**WORK TO BE COMPLETED:**
Although the data below holds other lines too, output only those from the line with "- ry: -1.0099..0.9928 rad" up to and including the line with "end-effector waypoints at", exactly as they appear.

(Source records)

● ● ● ● ● ● ●

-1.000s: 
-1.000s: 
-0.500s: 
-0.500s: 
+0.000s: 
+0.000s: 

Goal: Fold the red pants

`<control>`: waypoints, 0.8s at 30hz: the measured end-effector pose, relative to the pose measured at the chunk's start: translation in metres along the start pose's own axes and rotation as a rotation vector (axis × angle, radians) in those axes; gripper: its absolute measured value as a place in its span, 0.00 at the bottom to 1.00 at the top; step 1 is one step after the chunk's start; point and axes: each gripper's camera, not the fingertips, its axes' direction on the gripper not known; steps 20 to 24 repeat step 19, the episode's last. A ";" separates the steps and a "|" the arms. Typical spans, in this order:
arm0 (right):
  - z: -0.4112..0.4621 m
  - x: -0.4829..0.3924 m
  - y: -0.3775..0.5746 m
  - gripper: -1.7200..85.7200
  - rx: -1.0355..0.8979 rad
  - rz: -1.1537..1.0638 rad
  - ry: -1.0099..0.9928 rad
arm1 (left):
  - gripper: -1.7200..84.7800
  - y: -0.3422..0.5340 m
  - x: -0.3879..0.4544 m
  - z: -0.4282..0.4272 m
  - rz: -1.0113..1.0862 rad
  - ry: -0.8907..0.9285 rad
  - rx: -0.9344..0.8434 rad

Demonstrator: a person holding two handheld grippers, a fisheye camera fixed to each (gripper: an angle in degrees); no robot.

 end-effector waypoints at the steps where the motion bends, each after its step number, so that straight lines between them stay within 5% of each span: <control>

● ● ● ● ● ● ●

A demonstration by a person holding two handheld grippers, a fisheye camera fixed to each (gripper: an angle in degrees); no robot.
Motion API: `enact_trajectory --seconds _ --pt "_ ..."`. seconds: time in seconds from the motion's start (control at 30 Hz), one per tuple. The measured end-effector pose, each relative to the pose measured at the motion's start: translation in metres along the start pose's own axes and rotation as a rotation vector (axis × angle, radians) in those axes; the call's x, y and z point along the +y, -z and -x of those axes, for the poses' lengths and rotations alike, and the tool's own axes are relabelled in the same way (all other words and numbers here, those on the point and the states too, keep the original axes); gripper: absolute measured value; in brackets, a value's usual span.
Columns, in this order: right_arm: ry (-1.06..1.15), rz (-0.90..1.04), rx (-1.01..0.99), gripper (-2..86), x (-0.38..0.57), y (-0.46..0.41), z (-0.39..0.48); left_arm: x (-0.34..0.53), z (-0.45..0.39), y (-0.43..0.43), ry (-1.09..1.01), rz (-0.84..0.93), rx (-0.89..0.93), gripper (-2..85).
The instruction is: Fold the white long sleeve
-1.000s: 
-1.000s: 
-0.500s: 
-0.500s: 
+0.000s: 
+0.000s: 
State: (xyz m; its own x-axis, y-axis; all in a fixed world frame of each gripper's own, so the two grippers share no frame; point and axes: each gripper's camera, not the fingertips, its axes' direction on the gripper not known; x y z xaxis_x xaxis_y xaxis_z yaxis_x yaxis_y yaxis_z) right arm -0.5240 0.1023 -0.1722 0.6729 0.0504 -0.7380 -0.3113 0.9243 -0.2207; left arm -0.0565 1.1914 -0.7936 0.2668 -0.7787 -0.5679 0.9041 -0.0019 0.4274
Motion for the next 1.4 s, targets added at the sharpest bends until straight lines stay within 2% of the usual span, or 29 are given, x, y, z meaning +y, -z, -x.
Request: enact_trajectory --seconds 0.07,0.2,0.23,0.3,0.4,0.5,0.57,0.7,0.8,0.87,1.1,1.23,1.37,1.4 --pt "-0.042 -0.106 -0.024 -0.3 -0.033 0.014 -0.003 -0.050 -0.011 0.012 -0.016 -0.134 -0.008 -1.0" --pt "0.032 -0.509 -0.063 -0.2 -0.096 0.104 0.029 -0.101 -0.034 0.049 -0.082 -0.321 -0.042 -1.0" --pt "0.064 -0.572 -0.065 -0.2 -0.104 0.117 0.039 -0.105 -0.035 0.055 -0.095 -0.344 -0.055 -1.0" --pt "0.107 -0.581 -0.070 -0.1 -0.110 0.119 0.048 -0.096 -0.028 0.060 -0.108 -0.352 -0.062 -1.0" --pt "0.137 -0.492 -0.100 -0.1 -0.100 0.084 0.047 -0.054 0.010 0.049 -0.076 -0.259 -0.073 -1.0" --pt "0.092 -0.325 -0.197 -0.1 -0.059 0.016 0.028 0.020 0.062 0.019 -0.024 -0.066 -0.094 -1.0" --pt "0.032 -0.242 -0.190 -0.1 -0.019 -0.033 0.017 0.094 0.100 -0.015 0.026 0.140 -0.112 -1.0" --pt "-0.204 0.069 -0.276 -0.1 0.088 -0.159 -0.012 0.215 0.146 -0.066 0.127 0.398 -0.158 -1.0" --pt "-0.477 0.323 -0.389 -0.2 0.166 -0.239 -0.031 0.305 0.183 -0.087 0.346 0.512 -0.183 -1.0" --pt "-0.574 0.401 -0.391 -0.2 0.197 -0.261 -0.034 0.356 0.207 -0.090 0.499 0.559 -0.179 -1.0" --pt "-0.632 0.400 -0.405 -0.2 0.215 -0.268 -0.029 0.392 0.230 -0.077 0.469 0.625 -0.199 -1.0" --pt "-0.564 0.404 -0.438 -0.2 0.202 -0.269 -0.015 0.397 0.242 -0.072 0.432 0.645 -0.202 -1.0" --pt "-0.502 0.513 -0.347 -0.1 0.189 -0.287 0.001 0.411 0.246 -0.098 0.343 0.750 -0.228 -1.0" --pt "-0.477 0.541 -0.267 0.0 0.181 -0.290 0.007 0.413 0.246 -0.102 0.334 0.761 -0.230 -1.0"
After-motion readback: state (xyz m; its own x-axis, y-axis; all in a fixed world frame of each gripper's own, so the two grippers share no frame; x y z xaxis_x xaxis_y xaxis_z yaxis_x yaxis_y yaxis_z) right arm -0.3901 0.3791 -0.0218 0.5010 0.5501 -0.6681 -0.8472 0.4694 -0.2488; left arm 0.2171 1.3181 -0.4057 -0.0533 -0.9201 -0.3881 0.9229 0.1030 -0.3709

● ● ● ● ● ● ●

**ANSWER FOR THE TASK:**
  - ry: -1.0099..0.9928 rad
arm1 (left):
  - gripper: -1.7200..84.7800
  - y: -0.3422..0.5340 m
  - x: -0.3879..0.4544 m
  - z: -0.4282..0.4272 m
  - rz: -1.0113..1.0862 rad
  - ry: -0.8907..0.9285 rad
  - rx: -0.9344..0.8434 rad

Demonstrator: a person holding two handheld grippers, a fisheye camera fixed to each (gripper: an angle in degrees); no robot.

 end-effector waypoints at the steps where the motion bends, each after its step number, so that straight lines between them stay within 5% of each span: <control>

The requested output has been given in full.